> **Task item**: Pull every line containing "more" out of the listing below.

> **Records for processing**:

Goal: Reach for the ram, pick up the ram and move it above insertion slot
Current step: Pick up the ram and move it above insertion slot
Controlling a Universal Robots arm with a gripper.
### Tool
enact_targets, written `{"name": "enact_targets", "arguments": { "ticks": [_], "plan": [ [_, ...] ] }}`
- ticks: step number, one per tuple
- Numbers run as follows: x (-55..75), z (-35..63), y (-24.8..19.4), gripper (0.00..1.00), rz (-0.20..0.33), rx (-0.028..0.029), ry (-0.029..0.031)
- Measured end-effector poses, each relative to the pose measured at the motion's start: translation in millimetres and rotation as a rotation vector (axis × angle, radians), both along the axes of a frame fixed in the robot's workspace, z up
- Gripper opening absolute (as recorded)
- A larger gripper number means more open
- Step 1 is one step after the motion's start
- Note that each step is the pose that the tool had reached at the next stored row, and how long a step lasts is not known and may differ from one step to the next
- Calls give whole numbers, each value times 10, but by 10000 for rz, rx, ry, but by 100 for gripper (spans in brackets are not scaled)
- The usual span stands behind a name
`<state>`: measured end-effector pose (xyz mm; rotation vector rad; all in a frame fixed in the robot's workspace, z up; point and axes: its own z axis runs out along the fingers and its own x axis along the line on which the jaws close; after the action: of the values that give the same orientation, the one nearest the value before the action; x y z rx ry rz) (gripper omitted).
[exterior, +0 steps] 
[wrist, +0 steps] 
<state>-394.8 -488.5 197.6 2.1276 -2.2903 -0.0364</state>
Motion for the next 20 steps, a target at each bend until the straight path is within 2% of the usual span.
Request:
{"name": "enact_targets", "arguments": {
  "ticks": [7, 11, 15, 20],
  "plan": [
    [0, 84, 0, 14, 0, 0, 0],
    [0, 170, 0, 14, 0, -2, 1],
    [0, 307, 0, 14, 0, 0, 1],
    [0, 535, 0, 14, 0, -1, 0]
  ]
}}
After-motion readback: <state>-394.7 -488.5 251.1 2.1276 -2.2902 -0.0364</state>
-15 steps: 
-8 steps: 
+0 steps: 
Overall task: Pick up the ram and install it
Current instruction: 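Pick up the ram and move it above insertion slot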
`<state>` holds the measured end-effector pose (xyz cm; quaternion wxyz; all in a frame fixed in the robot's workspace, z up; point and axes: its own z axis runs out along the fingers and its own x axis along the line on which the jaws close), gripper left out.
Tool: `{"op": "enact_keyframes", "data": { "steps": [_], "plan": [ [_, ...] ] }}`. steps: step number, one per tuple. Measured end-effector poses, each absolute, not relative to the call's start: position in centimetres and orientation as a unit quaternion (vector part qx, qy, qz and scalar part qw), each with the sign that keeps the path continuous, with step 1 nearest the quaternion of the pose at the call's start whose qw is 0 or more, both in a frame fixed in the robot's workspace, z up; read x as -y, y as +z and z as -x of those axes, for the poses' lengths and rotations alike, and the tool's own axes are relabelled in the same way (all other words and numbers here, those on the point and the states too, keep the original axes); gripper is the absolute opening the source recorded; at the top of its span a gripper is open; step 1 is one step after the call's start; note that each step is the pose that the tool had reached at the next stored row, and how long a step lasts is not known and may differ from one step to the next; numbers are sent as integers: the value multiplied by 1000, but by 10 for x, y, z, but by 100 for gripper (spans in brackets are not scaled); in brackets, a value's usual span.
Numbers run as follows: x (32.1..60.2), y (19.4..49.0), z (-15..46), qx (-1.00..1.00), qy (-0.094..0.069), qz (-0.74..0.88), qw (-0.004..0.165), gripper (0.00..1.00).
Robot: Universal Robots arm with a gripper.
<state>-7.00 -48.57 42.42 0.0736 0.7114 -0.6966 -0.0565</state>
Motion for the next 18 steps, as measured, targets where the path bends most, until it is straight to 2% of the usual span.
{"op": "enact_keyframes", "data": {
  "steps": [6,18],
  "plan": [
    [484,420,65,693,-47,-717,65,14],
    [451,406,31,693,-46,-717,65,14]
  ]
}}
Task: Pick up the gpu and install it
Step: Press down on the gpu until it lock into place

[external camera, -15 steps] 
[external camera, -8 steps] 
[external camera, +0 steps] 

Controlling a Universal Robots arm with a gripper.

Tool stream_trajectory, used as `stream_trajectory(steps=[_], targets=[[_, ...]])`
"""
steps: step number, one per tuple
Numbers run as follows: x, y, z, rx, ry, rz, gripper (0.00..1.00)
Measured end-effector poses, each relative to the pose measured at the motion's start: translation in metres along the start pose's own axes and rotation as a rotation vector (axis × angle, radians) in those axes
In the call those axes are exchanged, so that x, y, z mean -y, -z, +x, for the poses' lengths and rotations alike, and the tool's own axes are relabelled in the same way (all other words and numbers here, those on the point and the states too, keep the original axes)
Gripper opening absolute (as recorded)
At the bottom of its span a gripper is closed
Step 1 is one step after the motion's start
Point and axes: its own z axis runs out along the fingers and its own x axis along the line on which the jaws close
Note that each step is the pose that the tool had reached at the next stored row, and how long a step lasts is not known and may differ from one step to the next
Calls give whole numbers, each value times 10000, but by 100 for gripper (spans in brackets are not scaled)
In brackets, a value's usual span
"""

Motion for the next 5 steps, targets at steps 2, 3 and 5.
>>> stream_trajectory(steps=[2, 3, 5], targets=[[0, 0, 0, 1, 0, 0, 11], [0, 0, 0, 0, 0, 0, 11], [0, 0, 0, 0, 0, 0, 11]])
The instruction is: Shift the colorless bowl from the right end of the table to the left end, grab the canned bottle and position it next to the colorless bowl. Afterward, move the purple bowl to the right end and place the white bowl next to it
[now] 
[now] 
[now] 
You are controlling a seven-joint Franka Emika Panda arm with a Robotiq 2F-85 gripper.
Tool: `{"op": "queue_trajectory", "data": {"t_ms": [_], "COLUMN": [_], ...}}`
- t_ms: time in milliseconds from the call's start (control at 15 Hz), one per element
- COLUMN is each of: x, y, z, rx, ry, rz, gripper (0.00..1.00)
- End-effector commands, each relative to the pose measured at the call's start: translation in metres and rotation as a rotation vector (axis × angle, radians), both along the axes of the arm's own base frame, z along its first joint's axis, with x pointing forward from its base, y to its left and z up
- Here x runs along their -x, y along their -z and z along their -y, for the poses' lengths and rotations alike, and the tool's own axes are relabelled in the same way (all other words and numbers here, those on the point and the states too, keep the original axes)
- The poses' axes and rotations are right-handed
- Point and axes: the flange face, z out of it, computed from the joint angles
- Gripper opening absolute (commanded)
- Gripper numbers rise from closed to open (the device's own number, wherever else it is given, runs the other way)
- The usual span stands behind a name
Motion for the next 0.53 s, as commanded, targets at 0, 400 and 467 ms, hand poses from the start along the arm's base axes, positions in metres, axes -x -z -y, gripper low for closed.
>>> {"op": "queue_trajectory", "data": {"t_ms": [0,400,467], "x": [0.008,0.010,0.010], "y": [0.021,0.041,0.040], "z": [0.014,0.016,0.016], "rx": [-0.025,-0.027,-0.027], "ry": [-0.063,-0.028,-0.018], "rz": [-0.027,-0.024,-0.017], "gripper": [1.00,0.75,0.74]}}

> **Expected answer**:
- A larger gripper number means more open
Tool: `{"op": "enact_keyframes", "data": { "steps": [_], "plan": [ [_, ...] ] }}`. steps: step number, one per tuple. Measured end-effector poses, each absolute, not relative to the call's start: position in centimetres and orientation as a unit quaternion (vector part qx, qy, qz and scalar part qw), each with the sign that keeps the path continuous, with step 1 nearest the quaternion of the pose at the call's start whose qw is 0 or more, both in a frame fixed in the robot's workspace, z up; read x as -y, y as +z and z as -x of those axes, for the poses' lengths and rotations alike, and the tool's own axes are relabelled in the same way (all other words and numbers here, those on the point and the states too, keep the original axes); gripper is the absolute opening the source recorded; at the top of its span a gripper is open; step 1 is one step after the call's start; note that each step is the pose that the tool had reached at the next stored row, and how long a step lasts is not known and may differ from one step to the next; numbers are sent as integers: the value multiplied by 1000, but by 10 for x, y, z, but by 100 for gripper (spans in brackets are not scaled); in brackets, a value's usual span.

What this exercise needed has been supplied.